What you need to do: Output the data in full. Keep every word exact and exclude the pictures.

::::::

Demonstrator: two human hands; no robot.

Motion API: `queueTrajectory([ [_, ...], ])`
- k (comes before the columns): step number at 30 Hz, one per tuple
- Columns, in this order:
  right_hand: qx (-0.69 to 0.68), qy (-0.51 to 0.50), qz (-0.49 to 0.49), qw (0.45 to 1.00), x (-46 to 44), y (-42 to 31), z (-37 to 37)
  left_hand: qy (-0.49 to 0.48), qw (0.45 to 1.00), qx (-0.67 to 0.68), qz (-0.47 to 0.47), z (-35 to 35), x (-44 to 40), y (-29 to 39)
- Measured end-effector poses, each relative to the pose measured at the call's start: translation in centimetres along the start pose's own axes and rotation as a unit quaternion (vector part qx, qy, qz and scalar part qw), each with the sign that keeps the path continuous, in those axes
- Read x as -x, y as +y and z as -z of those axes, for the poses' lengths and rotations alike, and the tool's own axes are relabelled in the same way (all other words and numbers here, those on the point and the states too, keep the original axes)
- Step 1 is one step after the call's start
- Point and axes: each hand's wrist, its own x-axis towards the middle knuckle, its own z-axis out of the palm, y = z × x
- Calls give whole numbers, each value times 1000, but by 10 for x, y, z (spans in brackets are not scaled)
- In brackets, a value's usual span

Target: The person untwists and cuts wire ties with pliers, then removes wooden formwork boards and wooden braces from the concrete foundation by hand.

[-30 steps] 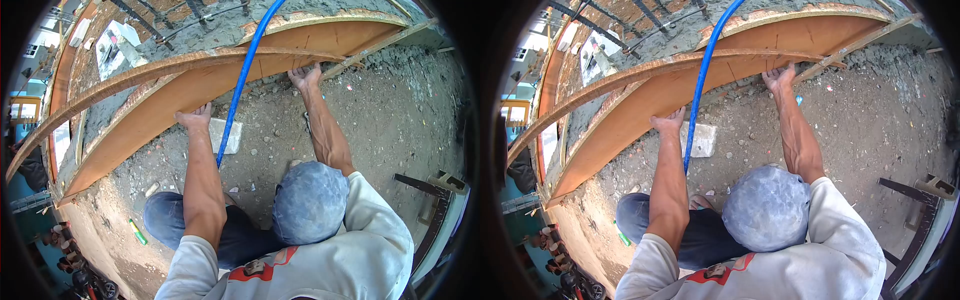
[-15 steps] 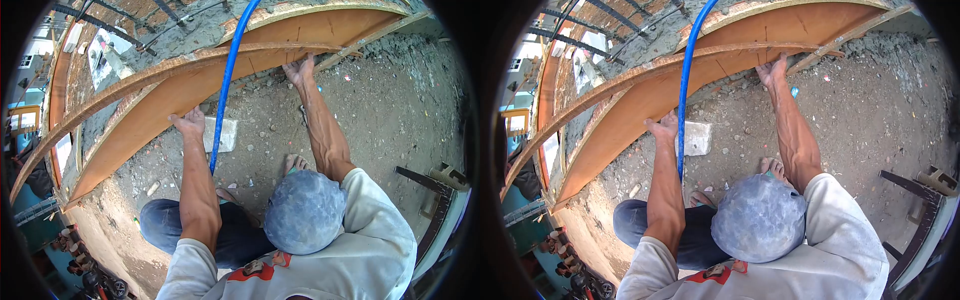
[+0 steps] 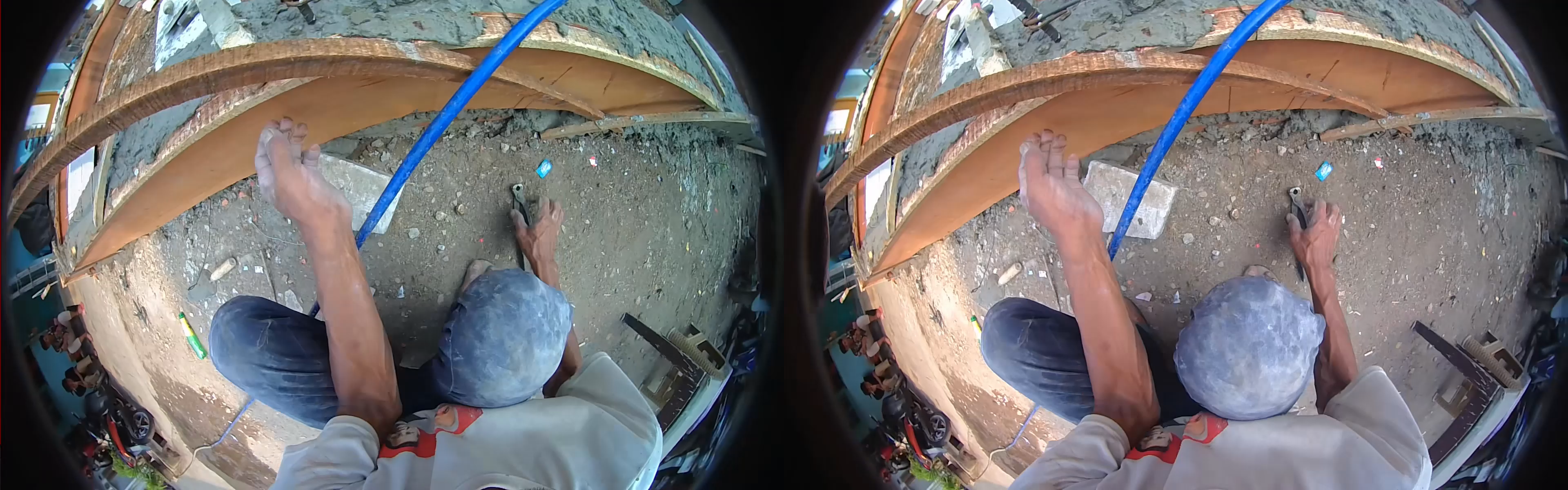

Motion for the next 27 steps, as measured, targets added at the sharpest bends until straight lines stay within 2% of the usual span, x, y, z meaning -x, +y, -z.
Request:
queueTrajectory([
  [2,55,-73,-32,995,44,19,-4,-211,966,143,-41,1,30,29],
  [3,60,-73,-33,995,45,21,-11,-379,905,195,17,-6,37,36],
  [5,52,-85,29,995,65,34,-7,-555,784,259,100,-14,54,36],
  [7,68,-90,29,993,67,58,-31,-712,672,49,196,-32,72,31],
  [9,118,-139,-60,981,59,36,-27,-648,708,-37,279,-41,88,-14],
  [11,72,-100,-56,991,56,27,-22,-561,756,-112,319,-37,98,-73],
  [13,-79,-146,-164,972,55,16,-34,-490,795,-245,261,-6,101,-152],
  [14,-191,-208,-221,934,47,-15,-1,-502,788,-243,260,4,100,-164],
  [15,-299,-269,-264,877,36,-47,34,-484,775,-245,325,13,98,-173],
  [16,-371,-300,-269,837,36,-47,14,-459,760,-249,388,24,95,-178],
  [17,-441,-329,-269,790,32,-60,10,-459,761,-248,386,33,90,-184],
  [19,-533,-366,-227,729,26,-90,30,-445,727,-125,508,40,81,-196],
  [20,-563,-371,-177,717,24,-91,9,-383,747,-140,524,42,82,-187],
  [21,-590,-372,-128,705,20,-91,-11,-403,746,-97,521,44,75,-179],
  [22,-595,-352,-133,710,14,-98,-5,-375,760,-62,527,36,79,-160],
  [23,-562,-391,-128,717,7,-107,11,-344,771,-28,534,27,83,-139],
  [25,-492,-475,-117,720,-5,-124,31,-381,764,-6,520,33,78,-125],
  [26,-496,-466,-120,722,-8,-124,10,-398,768,24,502,31,73,-123],
  [27,-593,-449,-127,656,-8,-121,-28,-401,766,20,502,26,70,-125],
])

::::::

Answer below:
Demonstrator: two human hands; no robot.

Motion API: `queueTrajectory([ [_, ...], ])`
- k (comes before the columns): step number at 30 Hz, one per tuple
- Columns, in this order:
  right_hand: qx (-0.69 to 0.68), qy (-0.51 to 0.50), qz (-0.49 to 0.49), qw (0.45 to 1.00), x (-46 to 44), y (-42 to 31), z (-37 to 37)
  left_hand: qy (-0.49 to 0.48), qw (0.45 to 1.00), qx (-0.67 to 0.68), qz (-0.47 to 0.47), z (-35 to 35), x (-44 to 40), y (-29 to 39)
- Measured end-effector poses, each relative to the pose measured at the call's start: translation in centimetres along the start pose's own axes and rotation as a unit quaternion (vector part qx, qy, qz and scalar part qw), each with the sign that keeps the path continuous, in those axes
- Read x as -x, y as +y and z as -z of those axes, for the poses' lengths and rotations alike, and the tool's own axes are relabelled in the same way (all other words and numbers here, those on the point and the states too, keep the original axes)
- Step 1 is one step after the call's start
- Point and axes: each hand's wrist, its own x-axis towards the middle knuckle, its own z-axis out of the palm, y = z × x
- Calls give whole numbers, each value times 1000, but by 10 for x, y, z (spans in brackets are not scaled)
- In brackets, a value's usual span

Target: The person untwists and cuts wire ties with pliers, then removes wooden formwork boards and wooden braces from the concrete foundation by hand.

[-30 steps] 
[-15 steps] 
[+0 steps] 

Motion for the next 27 steps, as measured, targets added at the sharpest bends until straight lines stay within 2% of the usual span, x, y, z meaning -x, +y, -z.
Request:
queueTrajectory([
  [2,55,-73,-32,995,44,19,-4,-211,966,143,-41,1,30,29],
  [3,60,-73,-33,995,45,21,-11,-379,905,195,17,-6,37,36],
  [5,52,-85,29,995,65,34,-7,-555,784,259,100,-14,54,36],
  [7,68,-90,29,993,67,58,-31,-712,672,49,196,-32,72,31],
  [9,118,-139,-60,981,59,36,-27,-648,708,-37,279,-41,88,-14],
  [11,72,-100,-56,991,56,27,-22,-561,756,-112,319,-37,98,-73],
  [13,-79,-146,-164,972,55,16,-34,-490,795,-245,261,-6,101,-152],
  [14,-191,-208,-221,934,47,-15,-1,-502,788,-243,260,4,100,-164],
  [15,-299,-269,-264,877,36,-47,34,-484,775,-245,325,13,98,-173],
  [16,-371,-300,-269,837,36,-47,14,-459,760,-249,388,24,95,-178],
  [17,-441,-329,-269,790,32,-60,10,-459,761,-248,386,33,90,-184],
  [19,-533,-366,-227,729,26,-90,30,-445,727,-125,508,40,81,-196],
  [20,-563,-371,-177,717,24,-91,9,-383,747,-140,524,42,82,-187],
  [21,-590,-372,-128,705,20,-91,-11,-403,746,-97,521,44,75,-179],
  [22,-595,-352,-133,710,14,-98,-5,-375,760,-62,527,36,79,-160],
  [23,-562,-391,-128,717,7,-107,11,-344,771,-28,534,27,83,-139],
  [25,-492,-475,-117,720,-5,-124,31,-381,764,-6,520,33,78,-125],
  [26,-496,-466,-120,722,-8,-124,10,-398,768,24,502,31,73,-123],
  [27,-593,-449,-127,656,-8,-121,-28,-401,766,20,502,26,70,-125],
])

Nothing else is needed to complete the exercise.